- BRIEF -
Look below for the line with "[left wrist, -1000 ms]"; begin the copy there and stop after the line with "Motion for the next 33", keeping the text exact and the pictures out.

- Records drawn from a dataset -
####
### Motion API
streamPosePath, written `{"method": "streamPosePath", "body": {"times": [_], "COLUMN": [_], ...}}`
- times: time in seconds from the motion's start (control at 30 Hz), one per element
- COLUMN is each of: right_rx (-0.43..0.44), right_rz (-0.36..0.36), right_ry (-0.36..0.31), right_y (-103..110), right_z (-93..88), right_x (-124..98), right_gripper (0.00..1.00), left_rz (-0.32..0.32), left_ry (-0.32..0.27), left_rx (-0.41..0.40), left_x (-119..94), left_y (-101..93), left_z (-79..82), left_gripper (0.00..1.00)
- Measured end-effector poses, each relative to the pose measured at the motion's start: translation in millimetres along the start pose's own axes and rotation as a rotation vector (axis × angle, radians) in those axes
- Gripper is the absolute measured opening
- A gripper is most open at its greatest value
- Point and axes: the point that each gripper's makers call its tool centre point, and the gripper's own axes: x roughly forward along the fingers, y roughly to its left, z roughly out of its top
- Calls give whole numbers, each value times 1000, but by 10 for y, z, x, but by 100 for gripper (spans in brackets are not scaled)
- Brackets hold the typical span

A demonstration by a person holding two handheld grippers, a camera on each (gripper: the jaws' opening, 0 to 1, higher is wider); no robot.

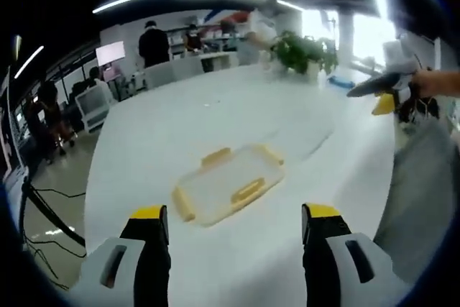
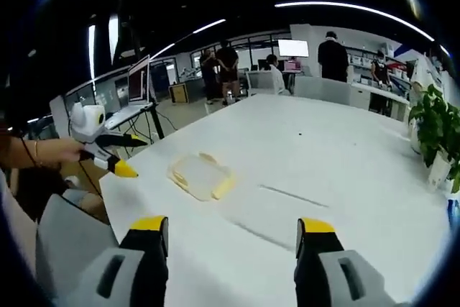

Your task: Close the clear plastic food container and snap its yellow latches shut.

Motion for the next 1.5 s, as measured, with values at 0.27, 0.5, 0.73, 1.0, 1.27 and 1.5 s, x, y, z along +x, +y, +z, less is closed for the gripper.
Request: {"method": "streamPosePath", "body": {"times": [0.27,0.5,0.73,1.0,1.27,1.5], "right_rx": [-50,-104,-182,-242,-344,-403], "right_rz": [58,118,191,268,317,350], "right_ry": [5,18,44,87,219,311], "right_y": [16,66,172,348,383,315], "right_z": [136,223,312,324,135,75], "right_x": [228,461,692,918,1138,1374], "right_gripper": [71,71,71,65,67,66], "left_rz": [9,-7,-42,-73,-102,-120], "left_ry": [26,39,77,131,167,188], "left_rx": [14,36,93,156,195,196], "left_x": [120,269,414,478,591,717], "left_y": [104,143,192,261,308,280], "left_z": [-32,8,-30,-139,-207,-251], "left_gripper": [74,73,73,72,71,70]}}
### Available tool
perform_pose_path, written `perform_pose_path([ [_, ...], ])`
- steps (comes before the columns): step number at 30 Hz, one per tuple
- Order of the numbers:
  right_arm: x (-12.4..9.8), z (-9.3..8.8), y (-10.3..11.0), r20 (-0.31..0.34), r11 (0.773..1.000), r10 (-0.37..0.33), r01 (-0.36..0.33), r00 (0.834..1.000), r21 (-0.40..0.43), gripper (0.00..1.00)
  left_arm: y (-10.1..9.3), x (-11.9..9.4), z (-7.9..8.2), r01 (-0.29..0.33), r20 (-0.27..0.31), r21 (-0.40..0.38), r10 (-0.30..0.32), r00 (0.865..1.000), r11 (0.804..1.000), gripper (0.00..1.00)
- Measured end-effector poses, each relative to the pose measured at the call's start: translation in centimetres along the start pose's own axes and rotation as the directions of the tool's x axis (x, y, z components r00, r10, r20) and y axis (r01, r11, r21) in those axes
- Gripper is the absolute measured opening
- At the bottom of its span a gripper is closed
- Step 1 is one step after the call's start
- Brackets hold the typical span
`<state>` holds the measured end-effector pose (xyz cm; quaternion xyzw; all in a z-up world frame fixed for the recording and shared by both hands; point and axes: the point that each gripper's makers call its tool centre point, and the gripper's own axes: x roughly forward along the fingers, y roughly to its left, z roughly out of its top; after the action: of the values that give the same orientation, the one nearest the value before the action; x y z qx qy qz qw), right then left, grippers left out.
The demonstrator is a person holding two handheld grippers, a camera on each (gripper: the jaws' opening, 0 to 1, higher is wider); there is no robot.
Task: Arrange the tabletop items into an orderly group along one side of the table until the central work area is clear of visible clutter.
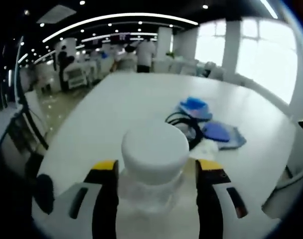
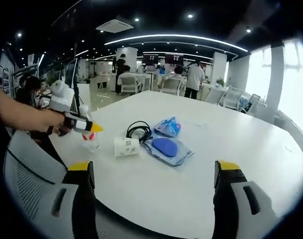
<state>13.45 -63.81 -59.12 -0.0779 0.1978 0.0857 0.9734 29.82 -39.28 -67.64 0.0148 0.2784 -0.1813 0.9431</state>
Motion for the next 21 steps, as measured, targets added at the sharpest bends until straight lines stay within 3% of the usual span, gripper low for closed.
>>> perform_pose_path([
  [5, -0.04, 0.07, -0.23, 0.01, 1.0, -0.016, 0.016, 1.0, 0.001, 1.0, 0.75, 0.36, -0.55, -0.028, -0.004, -0.015, 0.028, 1.0, 1.0, 0.51],
  [21, -0.06, 0.07, -0.56, 0.017, 0.999, -0.038, 0.038, 0.999, -0.005, 0.95, 0.56, 0.57, -0.41, 0.004, -0.004, -0.008, -0.004, 1.0, 1.0, 0.48],
])
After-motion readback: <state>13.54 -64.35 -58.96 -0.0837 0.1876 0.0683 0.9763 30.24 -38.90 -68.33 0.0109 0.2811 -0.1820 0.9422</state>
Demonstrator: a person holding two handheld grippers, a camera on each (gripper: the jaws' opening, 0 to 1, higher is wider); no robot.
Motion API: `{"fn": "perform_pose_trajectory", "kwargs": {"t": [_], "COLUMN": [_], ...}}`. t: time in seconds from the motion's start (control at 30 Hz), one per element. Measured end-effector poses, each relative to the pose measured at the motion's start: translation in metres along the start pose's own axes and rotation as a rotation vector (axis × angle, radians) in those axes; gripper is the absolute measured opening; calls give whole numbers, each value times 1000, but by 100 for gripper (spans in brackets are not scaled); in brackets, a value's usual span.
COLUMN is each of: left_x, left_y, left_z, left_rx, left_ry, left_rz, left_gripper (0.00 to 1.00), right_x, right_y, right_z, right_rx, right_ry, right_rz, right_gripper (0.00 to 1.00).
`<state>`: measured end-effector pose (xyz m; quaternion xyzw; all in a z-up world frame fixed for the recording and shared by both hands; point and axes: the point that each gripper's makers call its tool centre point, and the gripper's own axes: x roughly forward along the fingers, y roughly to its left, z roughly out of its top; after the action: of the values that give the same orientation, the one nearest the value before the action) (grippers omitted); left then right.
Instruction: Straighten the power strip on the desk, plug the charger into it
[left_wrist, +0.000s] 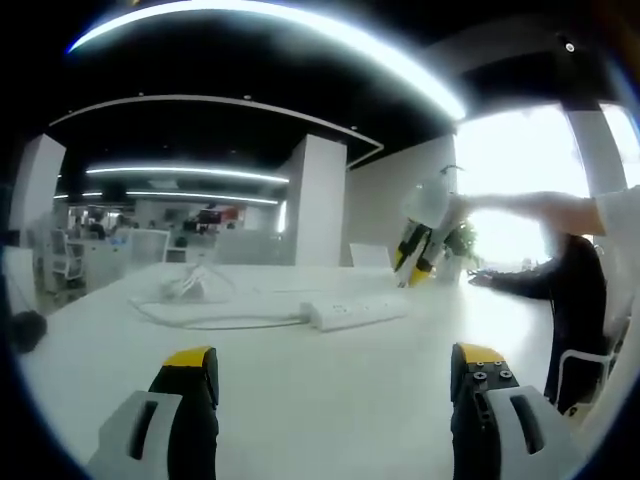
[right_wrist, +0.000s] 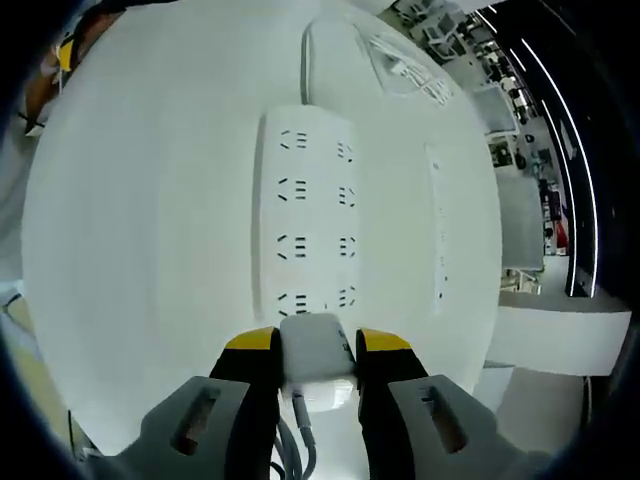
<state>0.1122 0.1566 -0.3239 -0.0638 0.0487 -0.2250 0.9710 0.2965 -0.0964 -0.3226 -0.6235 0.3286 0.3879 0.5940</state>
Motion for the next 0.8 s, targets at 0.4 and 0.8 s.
{"fn": "perform_pose_trajectory", "kwargs": {"t": [0.4, 0.8], "left_x": [0, 2], "left_y": [1, -1], "left_z": [-2, -1], "left_rx": [2, 5], "left_ry": [7, 8], "left_rz": [2, 8], "left_gripper": [99, 99], "right_x": [10, 18], "right_y": [2, 0], "right_z": [4, 4], "right_rx": [29, 16], "right_ry": [31, 57], "right_rz": [26, 48], "right_gripper": [27, 27]}}
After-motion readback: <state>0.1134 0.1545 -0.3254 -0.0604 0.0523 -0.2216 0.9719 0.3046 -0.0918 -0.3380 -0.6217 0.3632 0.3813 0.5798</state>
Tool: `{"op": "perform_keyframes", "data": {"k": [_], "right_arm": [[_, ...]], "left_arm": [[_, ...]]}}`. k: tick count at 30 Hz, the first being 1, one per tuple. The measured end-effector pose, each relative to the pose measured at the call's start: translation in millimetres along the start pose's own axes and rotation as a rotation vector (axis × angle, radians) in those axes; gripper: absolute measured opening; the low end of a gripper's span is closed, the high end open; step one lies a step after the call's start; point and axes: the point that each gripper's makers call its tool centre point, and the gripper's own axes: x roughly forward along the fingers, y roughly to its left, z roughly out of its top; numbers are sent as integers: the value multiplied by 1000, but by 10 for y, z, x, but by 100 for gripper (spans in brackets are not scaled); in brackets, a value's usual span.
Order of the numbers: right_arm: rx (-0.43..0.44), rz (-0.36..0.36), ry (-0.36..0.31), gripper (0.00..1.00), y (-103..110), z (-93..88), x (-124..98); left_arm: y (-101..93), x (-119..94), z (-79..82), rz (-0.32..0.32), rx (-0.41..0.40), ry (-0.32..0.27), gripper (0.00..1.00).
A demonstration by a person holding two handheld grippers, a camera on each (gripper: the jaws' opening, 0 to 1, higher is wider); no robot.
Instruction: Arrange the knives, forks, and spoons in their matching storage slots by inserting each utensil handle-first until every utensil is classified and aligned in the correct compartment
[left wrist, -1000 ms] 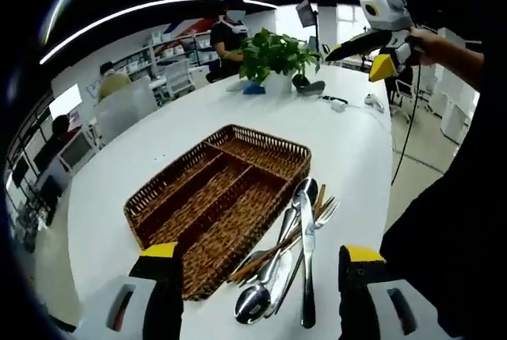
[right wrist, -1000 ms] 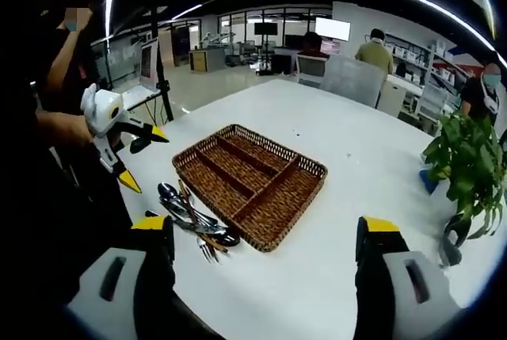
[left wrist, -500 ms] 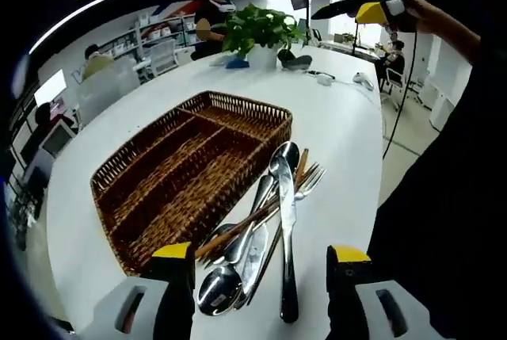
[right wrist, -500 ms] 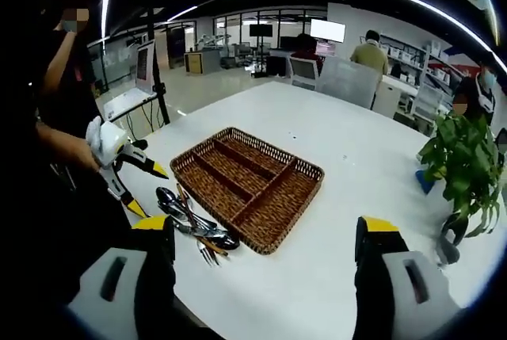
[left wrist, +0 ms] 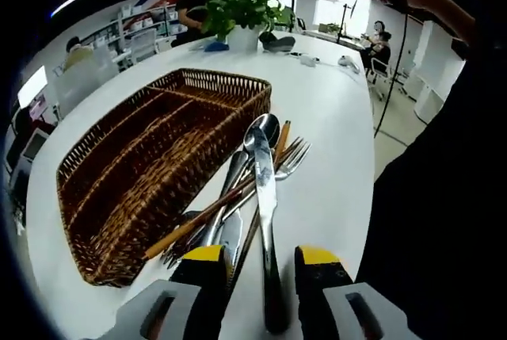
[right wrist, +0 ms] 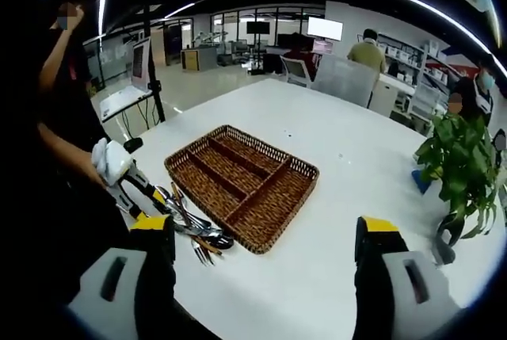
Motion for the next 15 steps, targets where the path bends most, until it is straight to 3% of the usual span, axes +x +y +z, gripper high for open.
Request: {"op": "perform_keyframes", "data": {"k": [4,15], "right_arm": [[-4,-5,4,96,-15,-2,6],[-12,-8,4,97,-24,-14,-11]], "left_arm": [[-28,-2,4,-22,-37,-7,28],[-106,159,-46,-39,-14,-10,19]]}}
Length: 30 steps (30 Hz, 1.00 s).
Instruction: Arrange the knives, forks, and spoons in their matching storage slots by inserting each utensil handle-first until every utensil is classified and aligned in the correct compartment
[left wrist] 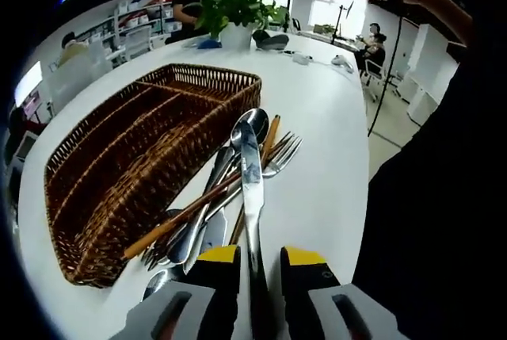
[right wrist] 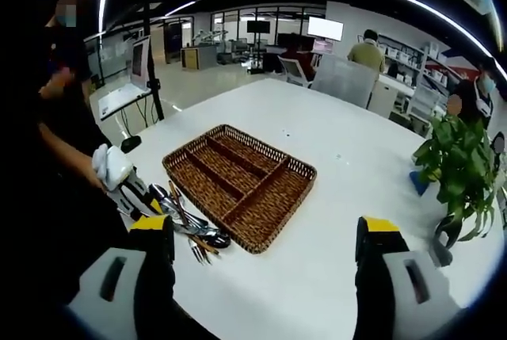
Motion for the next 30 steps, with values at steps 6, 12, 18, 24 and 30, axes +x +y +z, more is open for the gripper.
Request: {"op": "perform_keyframes", "data": {"k": [6,12,18,24,30], "right_arm": [[-11,-13,8,97,-32,-17,-32],[-3,-24,9,97,-57,-28,-53],[-7,-20,5,97,-21,-5,-44],[-10,-19,7,97,-13,-6,-31],[-11,-20,8,97,-19,-9,-25]], "left_arm": [[32,65,-17,17,-65,-74,13],[14,61,-13,30,-20,-97,12],[50,79,-16,59,32,-109,7],[28,84,-12,57,51,-106,5],[32,96,-15,41,59,-97,4]]}}
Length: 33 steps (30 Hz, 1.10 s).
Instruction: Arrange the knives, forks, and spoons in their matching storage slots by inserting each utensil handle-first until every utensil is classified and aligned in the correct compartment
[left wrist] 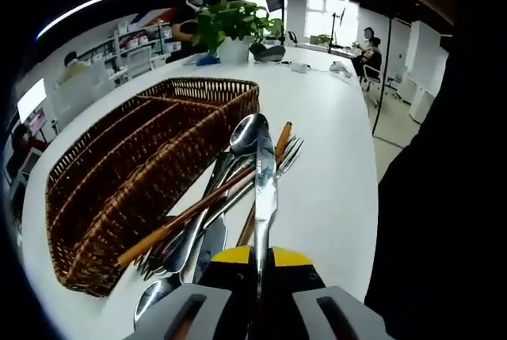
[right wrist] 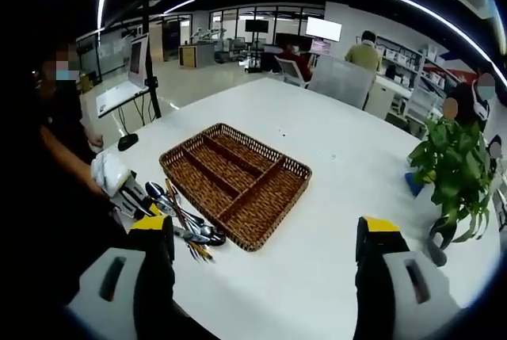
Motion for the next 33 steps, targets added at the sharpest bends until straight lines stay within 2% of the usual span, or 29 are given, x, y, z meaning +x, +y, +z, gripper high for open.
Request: {"op": "perform_keyframes", "data": {"k": [8,15,23,29,32,33], "right_arm": [[-1,3,0,97,6,-7,19],[0,9,-6,97,29,16,45],[18,26,-3,99,78,-33,44],[33,59,20,99,151,-115,55],[27,70,26,99,199,-137,67],[26,73,27,99,208,-141,69]], "left_arm": [[-4,-48,77,-18,-25,-20,4],[-13,-117,169,-57,-1,-10,4],[38,-242,265,-109,77,39,4],[163,-380,337,-114,80,46,4],[158,-504,351,-162,141,107,4],[163,-529,396,-161,145,99,4]]}}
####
- ANSWER SECTION -
[left wrist, -1000 ms] 
[right wrist, -1000 ms] 
[left wrist, -500 ms] 
[right wrist, -500 ms] 
[left wrist, +0 ms] 
[right wrist, +0 ms] 
Motion for the next 15 steps, targets where the path bends most, until it is straight to 3% of the usual span, axes +x +y +z, gripper high for open.
Request: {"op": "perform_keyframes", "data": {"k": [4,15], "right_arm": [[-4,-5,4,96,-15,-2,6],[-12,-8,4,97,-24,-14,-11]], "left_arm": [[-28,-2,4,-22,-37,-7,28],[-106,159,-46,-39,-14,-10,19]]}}
Length: 30 steps (30 Hz, 1.00 s).
Instruction: Arrange the knives, forks, and spoons in their matching storage slots by inserting each utensil handle-first until every utensil is classified and aligned in the correct compartment
[left wrist] 
[right wrist] 
Motion for the next 30 steps, with values at steps 6, 12, 18, 24 and 30, axes +x +y +z, more is open for the gripper.
Request: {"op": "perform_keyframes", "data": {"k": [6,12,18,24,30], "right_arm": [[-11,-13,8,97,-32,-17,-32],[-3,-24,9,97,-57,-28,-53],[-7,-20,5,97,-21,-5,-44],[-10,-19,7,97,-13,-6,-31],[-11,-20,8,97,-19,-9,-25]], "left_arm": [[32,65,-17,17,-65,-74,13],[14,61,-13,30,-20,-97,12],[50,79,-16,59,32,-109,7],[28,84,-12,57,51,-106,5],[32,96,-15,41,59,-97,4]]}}
Length: 33 steps (30 Hz, 1.10 s).
Instruction: Arrange the knives, forks, and spoons in their matching storage slots by inserting each utensil handle-first until every utensil is classified and aligned in the correct compartment
[left wrist] 
[right wrist] 
Motion for the next 33 steps, targets added at the sharpest bends until straight lines stay within 2% of the usual span, or 29 are given, x, y, z meaning +x, +y, +z, gripper high for open.

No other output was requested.